Introduction Contact tracing in hepatitis B (HBV) is nationally and internationally advocated. Acute HBV is managed by Public Health England (PHE). However, the expectation and responsibility for contact tracing in chronic HBV lies predominately with primary care, with no formal implementation strategy or monitoring system in place.
Method The Surrey Pathology Partnership serves over 1 million individuals in South East England. We collected laboratory data from the past 10 years on all Hepatitis B Surface Antigen (HBsAg), and Core Antibody (total HBcAb) testing requests, to assess the uptake and efficacy of contact-tracing amongst those with HBV.
We identified address and postcode data from hospital and community-based testing requests (excluding anonymised GUM data) to identify those individuals who had undergone household contact-testing for HBV.
Results In total, 119,873 HBV (HBcAb +/- HBsAg) tests were undertaken between Jan 2005 and Jan 2015; 69,256 HBsAg tests (+/- cAb) were subsequently identified with appropriate address and postcode information.
HBsAg was detected (positive) in 851/69,256 laboratory requests (0.01%); median age 36 years, Female 55%, with 661 individual patients diagnosed with HBV in this period (HBcAb+ 77%).
Clinical indications for testing and the requesting speciality were poorly documented, but antenatal HBV testing was the predominant indication/specialty with 23,719 requests.

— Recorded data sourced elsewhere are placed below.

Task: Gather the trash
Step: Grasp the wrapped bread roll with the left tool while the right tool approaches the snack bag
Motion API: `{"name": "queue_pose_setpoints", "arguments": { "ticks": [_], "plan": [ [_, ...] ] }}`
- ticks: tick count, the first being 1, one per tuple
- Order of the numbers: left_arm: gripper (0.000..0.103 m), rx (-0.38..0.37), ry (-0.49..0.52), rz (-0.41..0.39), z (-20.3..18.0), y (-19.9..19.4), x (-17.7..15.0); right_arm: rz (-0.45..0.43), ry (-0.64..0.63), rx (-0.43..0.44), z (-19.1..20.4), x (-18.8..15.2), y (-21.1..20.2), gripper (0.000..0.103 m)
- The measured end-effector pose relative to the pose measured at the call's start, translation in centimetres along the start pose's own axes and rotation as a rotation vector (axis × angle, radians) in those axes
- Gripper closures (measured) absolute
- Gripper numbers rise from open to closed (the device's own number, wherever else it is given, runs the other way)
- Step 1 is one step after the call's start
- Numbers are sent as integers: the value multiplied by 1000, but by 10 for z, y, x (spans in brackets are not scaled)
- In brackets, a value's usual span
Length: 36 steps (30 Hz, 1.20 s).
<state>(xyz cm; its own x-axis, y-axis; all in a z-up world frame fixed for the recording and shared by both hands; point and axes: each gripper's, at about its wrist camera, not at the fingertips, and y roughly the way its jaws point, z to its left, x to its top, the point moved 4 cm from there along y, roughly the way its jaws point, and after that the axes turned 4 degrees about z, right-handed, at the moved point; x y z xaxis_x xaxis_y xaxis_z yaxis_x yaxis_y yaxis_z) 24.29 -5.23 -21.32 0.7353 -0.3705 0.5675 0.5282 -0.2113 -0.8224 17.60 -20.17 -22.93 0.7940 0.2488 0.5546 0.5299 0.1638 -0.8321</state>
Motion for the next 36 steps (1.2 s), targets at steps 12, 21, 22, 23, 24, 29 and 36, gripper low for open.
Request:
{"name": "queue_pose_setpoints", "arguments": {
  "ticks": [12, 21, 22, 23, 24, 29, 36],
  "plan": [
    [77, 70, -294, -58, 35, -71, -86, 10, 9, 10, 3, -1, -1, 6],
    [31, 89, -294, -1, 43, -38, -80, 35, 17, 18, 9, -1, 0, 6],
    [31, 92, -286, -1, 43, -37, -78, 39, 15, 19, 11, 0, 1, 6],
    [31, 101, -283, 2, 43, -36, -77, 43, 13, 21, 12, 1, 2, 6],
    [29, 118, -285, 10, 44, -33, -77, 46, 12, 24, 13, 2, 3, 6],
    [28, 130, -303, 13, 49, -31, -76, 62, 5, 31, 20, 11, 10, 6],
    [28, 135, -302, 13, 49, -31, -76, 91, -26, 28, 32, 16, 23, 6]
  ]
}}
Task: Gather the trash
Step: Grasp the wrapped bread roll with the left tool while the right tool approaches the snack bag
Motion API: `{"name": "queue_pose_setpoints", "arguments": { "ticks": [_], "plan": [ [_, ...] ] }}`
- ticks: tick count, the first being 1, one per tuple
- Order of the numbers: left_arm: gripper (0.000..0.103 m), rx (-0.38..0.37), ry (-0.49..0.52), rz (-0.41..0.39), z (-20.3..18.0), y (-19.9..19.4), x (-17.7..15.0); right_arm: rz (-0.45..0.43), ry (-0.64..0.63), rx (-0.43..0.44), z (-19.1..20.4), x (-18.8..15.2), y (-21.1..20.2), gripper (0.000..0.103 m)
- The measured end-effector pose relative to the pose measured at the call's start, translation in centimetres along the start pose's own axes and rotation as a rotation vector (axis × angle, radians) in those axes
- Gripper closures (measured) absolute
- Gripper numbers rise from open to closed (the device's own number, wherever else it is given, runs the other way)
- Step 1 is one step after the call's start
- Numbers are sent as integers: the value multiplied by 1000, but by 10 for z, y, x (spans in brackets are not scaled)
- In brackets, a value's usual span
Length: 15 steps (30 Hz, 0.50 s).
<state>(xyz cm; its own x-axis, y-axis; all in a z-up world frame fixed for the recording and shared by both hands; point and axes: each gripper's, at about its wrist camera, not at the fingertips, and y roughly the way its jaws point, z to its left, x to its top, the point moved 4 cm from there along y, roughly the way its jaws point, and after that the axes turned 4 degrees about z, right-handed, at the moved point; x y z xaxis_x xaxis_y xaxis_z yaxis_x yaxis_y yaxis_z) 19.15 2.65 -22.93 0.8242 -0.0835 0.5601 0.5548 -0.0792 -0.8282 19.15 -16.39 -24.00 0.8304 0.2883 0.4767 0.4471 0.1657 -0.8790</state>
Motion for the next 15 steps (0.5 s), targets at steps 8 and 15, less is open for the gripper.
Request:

159/661(24%) of HBsAg-positive cases were detected in primary care, 395/661 (60%) in Hospital outpatients (Gastro/Hepatology); 10/661 (1.5%) in Antenatal services and 3/661 (0.45%) in Prisons.
814 unique patient addresses were identified for 661 HBV positive patients; 54 HBV positive patients shared the same address (26 households, range 2–3/household), with an additional 203 negative HBsAg requests made in the remaining household contacts, with HBcAb evident in 18% of these individuals.
Conclusion NICE public health recommendations were issued in late 2012 to guide HBV testing practice, but its uptake is thought to be poor, and our data highlights the deficits that exist in contact-tracing, with close to 70% of household-contacts not offered testing.
Although there are data-deficits to using recorded laboratory data, it provides a readily available and reproducible format to identify and monitor regional contact-testing practice. We hope to use this format to guide and monitor regional testing strategies.
Disclosure of interest None Declared.